(Collection entries)
..........

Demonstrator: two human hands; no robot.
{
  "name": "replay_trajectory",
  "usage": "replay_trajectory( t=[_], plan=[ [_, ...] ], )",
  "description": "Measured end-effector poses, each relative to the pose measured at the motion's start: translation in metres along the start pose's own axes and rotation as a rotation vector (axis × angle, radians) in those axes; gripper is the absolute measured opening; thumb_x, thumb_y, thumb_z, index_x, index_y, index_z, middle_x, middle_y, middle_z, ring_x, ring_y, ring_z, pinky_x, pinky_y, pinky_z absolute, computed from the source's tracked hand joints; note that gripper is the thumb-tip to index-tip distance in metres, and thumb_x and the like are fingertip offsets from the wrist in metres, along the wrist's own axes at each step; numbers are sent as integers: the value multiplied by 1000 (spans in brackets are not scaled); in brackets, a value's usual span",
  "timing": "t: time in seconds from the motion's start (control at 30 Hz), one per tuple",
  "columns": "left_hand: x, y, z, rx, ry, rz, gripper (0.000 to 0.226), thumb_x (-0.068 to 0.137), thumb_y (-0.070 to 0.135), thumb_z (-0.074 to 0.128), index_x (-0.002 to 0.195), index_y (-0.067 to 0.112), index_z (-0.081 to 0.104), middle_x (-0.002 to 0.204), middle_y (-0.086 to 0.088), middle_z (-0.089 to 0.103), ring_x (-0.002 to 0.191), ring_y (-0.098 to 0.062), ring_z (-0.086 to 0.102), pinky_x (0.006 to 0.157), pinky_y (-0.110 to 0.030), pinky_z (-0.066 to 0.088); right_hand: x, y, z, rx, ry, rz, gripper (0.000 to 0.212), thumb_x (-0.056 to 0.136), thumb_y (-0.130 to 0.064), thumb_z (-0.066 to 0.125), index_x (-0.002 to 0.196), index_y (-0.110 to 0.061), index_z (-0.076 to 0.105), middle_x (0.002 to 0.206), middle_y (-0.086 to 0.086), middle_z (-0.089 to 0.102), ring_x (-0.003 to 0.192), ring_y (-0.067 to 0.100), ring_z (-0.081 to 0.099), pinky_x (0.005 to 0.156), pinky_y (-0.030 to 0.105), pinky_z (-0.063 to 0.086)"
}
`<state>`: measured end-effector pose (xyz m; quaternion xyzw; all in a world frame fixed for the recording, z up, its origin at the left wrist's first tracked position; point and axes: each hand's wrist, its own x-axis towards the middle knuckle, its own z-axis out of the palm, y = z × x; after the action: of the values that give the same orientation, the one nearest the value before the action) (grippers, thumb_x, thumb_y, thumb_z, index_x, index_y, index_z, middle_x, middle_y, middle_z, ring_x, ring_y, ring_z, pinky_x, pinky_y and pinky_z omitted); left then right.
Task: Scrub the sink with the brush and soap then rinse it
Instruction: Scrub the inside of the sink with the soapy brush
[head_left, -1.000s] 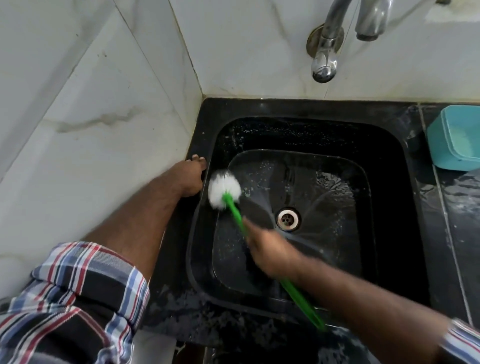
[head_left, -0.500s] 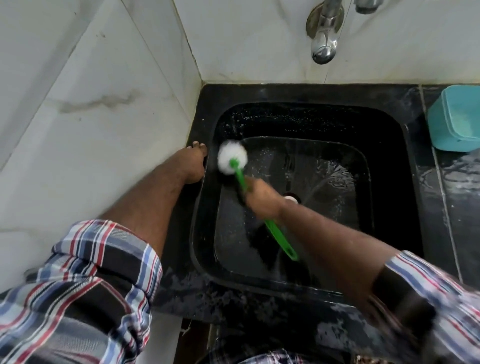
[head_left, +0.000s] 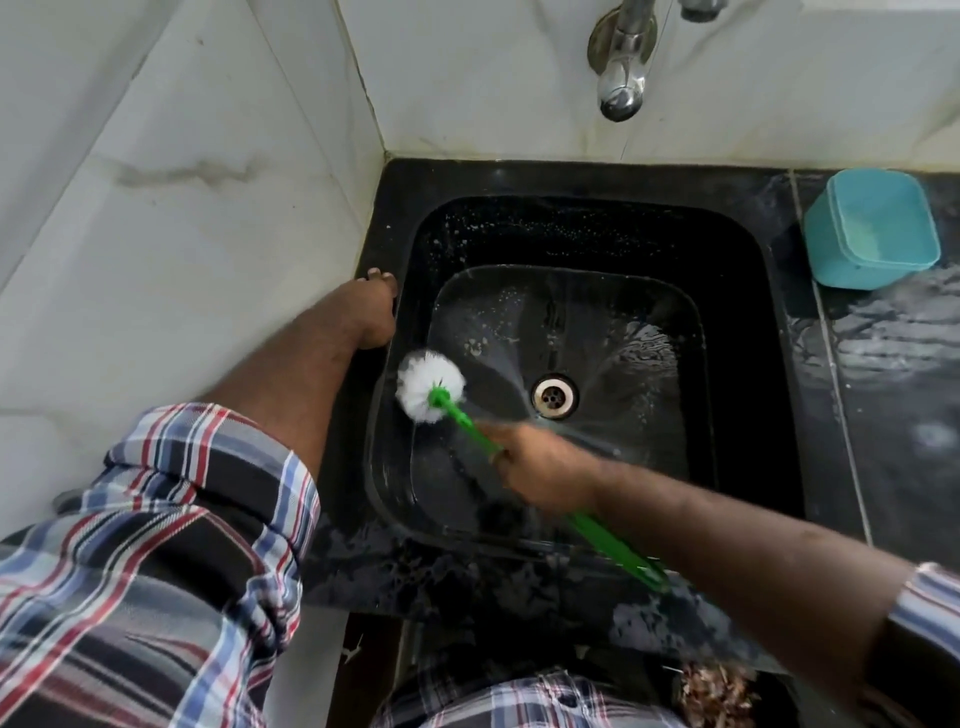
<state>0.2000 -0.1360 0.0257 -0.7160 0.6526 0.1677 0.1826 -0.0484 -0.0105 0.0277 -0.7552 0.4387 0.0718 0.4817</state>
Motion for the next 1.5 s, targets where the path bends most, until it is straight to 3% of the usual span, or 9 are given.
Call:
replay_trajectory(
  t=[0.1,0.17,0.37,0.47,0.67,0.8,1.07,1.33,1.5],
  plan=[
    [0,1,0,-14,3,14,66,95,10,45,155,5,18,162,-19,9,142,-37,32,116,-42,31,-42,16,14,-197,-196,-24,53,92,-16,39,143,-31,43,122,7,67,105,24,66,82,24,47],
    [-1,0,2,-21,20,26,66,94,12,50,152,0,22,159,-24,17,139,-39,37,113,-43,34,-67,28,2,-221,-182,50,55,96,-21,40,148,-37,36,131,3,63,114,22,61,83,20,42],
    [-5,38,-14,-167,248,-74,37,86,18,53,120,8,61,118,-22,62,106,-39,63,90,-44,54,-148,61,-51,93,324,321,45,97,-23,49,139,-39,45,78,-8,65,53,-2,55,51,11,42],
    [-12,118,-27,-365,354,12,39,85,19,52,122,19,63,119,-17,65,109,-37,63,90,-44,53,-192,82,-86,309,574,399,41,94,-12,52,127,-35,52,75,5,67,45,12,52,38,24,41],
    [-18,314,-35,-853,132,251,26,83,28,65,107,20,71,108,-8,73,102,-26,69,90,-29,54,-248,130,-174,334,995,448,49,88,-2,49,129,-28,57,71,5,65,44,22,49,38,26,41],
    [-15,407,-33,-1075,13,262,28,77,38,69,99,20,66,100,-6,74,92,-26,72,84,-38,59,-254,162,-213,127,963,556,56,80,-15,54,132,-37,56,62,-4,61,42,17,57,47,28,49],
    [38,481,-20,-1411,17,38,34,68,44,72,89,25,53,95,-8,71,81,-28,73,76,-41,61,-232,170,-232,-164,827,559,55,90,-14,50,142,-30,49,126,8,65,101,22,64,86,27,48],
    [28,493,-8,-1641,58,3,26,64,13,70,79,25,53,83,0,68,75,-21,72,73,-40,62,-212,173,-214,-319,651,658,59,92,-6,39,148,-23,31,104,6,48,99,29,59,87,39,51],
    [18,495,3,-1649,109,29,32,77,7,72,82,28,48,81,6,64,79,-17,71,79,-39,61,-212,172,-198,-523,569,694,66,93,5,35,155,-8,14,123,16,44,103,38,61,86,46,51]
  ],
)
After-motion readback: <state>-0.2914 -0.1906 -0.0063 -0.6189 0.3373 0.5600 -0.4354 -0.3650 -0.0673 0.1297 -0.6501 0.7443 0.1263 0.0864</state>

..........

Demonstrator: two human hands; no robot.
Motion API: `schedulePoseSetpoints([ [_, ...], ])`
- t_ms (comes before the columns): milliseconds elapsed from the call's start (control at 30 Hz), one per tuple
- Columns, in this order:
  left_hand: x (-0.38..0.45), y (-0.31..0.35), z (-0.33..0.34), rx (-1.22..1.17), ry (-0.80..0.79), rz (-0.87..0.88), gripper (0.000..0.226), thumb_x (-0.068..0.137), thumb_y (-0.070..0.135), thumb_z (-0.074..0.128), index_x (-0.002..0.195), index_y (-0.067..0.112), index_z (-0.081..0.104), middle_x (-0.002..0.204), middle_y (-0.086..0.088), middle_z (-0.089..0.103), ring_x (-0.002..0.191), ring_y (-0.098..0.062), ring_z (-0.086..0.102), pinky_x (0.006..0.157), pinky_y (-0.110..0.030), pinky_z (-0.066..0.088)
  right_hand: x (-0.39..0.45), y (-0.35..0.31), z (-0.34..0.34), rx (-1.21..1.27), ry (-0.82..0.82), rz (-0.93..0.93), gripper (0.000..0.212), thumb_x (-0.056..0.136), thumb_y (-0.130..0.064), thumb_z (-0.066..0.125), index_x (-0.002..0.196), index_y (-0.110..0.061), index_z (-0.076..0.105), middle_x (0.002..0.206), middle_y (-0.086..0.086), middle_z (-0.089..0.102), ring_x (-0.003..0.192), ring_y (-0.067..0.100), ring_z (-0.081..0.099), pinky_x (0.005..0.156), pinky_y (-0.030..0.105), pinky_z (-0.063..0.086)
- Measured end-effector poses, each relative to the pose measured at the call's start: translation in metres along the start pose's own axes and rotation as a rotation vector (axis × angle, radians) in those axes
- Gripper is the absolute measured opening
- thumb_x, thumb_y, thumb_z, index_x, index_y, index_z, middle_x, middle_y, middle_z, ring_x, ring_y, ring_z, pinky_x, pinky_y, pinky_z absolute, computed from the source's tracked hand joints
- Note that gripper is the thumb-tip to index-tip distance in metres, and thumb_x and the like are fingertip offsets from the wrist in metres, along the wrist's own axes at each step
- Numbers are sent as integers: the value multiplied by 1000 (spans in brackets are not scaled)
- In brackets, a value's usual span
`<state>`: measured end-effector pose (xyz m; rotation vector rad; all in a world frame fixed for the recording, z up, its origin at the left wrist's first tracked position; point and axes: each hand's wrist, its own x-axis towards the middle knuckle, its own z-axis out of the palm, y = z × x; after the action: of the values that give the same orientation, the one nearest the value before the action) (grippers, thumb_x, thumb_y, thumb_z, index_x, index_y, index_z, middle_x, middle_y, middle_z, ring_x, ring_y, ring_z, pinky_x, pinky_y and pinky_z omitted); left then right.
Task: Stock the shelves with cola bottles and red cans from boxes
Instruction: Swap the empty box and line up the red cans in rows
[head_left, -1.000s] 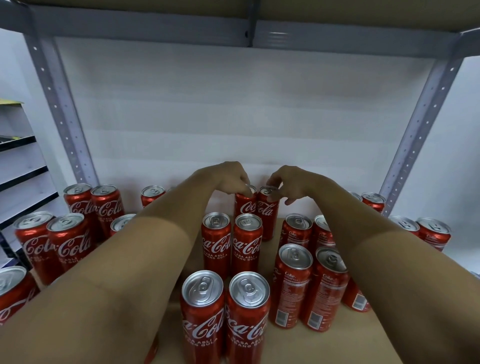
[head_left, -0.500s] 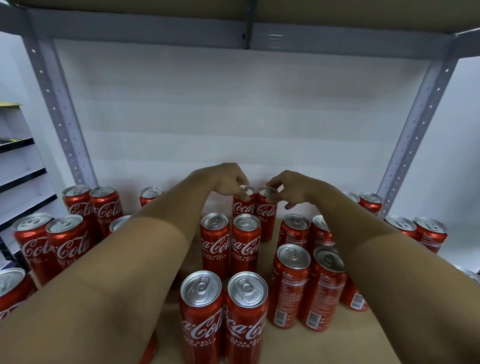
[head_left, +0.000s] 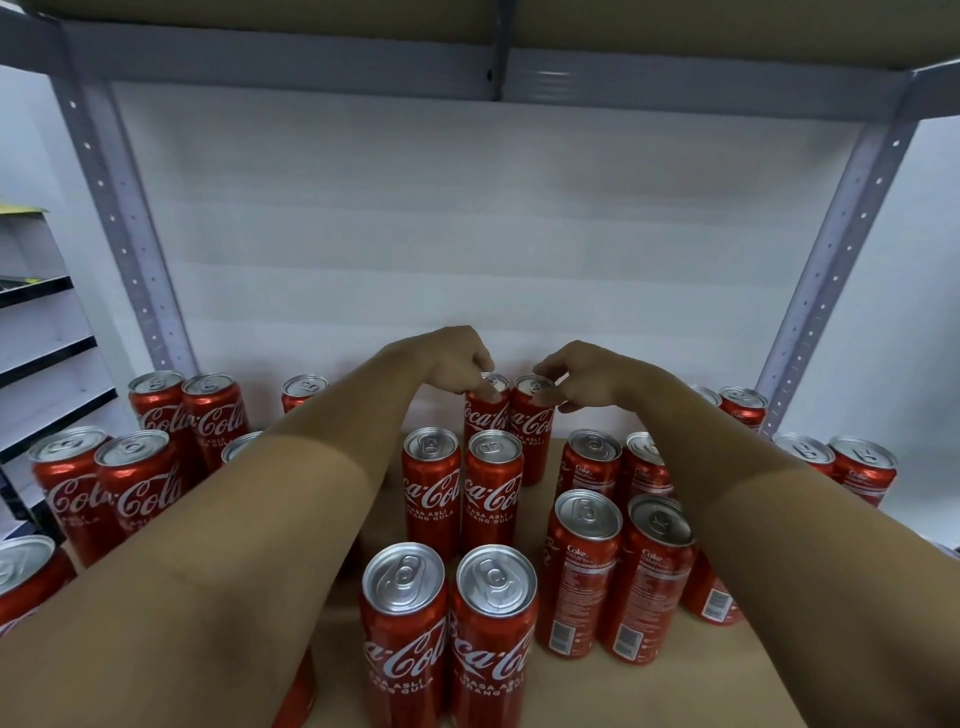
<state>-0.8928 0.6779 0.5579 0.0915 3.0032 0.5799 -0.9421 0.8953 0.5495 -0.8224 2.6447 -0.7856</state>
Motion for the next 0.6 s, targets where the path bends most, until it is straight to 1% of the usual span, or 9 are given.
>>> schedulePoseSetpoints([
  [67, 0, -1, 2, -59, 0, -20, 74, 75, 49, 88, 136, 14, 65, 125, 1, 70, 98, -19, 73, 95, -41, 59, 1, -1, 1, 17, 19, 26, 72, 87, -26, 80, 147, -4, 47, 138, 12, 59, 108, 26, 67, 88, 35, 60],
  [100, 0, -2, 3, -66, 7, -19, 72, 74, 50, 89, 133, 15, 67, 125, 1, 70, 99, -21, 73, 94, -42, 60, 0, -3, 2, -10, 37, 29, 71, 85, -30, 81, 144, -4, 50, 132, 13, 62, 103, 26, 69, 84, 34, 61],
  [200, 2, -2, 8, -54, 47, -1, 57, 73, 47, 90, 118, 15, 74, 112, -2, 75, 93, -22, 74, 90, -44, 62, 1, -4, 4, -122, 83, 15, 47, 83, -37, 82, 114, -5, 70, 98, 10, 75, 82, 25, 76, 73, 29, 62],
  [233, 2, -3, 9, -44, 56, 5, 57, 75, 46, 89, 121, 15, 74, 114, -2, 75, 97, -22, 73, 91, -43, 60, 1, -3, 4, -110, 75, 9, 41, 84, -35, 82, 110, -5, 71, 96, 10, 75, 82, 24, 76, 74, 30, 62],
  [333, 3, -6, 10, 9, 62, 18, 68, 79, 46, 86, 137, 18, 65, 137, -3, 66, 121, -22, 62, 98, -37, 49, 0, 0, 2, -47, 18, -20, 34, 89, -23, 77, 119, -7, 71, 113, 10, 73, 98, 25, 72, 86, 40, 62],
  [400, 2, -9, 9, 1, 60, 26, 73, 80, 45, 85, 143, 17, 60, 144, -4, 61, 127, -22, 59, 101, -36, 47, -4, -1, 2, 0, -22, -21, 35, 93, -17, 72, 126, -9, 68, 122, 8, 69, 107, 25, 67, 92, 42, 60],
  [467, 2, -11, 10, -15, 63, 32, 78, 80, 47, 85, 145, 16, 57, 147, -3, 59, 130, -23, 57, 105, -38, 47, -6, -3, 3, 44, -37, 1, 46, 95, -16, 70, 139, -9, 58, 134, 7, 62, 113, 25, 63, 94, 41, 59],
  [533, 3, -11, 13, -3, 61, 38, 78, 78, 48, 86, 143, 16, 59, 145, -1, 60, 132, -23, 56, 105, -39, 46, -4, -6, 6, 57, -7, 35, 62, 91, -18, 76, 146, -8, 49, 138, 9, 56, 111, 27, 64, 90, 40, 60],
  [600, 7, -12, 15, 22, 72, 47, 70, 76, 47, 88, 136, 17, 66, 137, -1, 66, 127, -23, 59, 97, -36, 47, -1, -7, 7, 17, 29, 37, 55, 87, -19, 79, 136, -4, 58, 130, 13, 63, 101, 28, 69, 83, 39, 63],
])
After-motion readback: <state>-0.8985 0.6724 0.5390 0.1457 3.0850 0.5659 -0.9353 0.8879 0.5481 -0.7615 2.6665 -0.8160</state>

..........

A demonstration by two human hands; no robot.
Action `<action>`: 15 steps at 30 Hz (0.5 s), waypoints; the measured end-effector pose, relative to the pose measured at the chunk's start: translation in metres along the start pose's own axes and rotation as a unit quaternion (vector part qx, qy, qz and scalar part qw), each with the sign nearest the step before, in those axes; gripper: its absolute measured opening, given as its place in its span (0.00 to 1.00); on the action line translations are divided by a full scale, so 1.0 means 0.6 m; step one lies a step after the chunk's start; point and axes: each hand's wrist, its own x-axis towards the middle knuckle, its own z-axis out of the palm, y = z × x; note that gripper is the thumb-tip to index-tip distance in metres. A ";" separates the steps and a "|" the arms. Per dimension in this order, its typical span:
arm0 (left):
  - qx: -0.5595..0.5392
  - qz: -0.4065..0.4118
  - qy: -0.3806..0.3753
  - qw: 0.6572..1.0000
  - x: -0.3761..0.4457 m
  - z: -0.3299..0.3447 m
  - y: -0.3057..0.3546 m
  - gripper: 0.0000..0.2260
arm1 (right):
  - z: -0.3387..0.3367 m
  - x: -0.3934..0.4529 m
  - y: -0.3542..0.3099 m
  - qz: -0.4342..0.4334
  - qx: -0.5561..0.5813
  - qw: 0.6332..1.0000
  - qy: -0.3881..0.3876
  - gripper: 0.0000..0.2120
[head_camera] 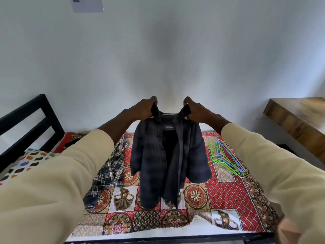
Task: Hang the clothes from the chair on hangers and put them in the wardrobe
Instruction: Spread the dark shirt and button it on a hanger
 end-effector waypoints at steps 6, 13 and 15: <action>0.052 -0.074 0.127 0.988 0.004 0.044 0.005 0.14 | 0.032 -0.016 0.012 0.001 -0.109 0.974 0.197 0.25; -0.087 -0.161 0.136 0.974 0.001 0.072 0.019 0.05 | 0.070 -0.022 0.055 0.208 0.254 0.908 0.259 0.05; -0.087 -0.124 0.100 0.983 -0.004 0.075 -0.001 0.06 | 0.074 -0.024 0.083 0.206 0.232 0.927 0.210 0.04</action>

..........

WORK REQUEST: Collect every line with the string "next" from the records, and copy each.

COMPLETED TASK:
Motion for the next 1.5 s, targets where the path bends most, until it is straight to 3% of the usual span, or 9 are given.
Motion for the next 0.6 s, targets where the path bends most, until it is straight to 1% of the usual span, or 9 are given.

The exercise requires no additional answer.